Noelle’s great-aunt Pearl lived in the same house she’d been born in, a sturdy, sprawling rock dwelling that had changed little since it had been built in the early nineteen-hundreds. For as long as anyone in the area could remember, Pearl Cooper had gathered herbs and made her old-time medicines, distributing them to anyone who needed them. She’d protested loudly when the general store in Hideaway had opened a pharmacy, and she’d been only slightly mollified when she discovered Nathan would be the pharmacist.
“Good to see you, girl,” she said to Noelle now. “I’ve been expecting you. Come to search for Carissa?”

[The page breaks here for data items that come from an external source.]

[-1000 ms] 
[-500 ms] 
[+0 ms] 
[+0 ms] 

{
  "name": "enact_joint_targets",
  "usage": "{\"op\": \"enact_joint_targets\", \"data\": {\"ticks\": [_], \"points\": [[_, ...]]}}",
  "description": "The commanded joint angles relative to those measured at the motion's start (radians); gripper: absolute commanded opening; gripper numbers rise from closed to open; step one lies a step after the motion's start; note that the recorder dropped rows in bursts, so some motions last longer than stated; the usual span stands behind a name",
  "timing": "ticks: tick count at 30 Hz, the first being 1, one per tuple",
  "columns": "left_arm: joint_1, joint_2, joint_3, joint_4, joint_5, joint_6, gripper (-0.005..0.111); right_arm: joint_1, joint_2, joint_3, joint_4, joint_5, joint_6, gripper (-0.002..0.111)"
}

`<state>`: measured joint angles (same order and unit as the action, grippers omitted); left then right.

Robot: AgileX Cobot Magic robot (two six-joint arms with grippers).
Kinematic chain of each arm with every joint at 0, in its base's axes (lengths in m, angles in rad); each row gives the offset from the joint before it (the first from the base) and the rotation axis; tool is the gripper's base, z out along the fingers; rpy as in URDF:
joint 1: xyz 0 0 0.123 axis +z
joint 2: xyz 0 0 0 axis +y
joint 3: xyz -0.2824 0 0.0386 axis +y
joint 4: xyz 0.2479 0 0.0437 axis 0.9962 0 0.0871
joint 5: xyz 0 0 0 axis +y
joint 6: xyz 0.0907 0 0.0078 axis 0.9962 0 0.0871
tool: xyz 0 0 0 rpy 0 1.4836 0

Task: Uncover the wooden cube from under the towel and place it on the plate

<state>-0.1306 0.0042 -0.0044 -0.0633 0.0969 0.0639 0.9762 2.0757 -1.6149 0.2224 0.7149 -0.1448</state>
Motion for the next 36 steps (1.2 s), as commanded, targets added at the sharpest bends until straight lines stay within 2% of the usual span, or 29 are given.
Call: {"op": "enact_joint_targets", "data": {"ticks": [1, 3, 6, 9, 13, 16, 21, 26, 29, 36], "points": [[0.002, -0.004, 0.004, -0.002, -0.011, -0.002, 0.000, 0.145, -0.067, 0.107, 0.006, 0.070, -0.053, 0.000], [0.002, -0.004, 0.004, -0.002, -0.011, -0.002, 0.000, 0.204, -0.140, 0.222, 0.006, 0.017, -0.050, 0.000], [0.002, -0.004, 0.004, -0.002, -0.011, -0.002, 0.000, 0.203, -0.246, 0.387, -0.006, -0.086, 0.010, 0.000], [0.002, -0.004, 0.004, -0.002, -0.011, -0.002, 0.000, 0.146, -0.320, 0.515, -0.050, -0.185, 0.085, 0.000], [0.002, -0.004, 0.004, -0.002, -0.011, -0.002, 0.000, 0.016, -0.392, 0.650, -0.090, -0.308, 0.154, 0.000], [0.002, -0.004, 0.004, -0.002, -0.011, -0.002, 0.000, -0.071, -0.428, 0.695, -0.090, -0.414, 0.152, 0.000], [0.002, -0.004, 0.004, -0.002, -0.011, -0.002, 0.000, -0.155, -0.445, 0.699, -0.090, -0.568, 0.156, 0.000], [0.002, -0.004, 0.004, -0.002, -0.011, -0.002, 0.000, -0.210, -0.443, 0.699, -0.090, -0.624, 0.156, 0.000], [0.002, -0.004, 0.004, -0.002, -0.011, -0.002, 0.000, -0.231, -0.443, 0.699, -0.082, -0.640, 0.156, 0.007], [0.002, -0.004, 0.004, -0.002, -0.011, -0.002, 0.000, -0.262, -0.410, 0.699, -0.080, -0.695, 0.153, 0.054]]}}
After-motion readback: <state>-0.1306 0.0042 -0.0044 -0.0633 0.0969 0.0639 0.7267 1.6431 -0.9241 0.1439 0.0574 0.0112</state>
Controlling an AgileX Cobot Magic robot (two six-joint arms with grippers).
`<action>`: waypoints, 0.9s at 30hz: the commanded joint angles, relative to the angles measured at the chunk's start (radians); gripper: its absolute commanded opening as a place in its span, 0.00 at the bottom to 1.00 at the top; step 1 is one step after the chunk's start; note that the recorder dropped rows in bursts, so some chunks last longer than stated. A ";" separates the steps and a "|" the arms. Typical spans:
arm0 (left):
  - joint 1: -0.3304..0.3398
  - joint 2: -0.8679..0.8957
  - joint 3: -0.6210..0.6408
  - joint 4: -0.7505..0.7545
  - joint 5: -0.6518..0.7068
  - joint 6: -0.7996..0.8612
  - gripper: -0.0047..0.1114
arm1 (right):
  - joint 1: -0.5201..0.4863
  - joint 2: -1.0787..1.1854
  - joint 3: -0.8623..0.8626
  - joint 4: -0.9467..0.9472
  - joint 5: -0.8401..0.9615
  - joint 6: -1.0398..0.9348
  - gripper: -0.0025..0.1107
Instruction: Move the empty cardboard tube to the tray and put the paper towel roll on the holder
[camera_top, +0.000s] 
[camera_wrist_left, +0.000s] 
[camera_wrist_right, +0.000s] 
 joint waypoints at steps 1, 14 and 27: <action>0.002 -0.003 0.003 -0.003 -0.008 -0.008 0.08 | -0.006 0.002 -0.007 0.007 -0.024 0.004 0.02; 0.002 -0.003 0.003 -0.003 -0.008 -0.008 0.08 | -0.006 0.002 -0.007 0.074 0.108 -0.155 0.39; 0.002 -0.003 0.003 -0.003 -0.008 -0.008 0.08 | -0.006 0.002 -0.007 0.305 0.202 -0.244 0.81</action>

“Yes, but I don’t know what I’ll find that others haven’t.” Noelle gave Nathan a look of caution over Pearl’s shoulder, and was reassured by his small nod of understanding.
“I thought since Carissa and Noelle are such good friends,” Nathan said, “that Noelle might have some fresh insight.”
Pearl was frowning when she stepped back from Noelle’s embrace. “All those searchers probably turned up the same rocks and looked behind the same trees two or three times. Seems this holler’s been scoured from top to bottom and end to end. If she’s any where near here, a feller’d think we’d’ve found something.”
“It seems that way, Aunt Pearl,” Noelle said. “You haven’t seen any strangers hanging around out on the property lately, have you?”
Pearl shook her head. “There’s strangers and tourists swelling the town to three or four times its normal size, but nobody ever wanders this far from the fun.”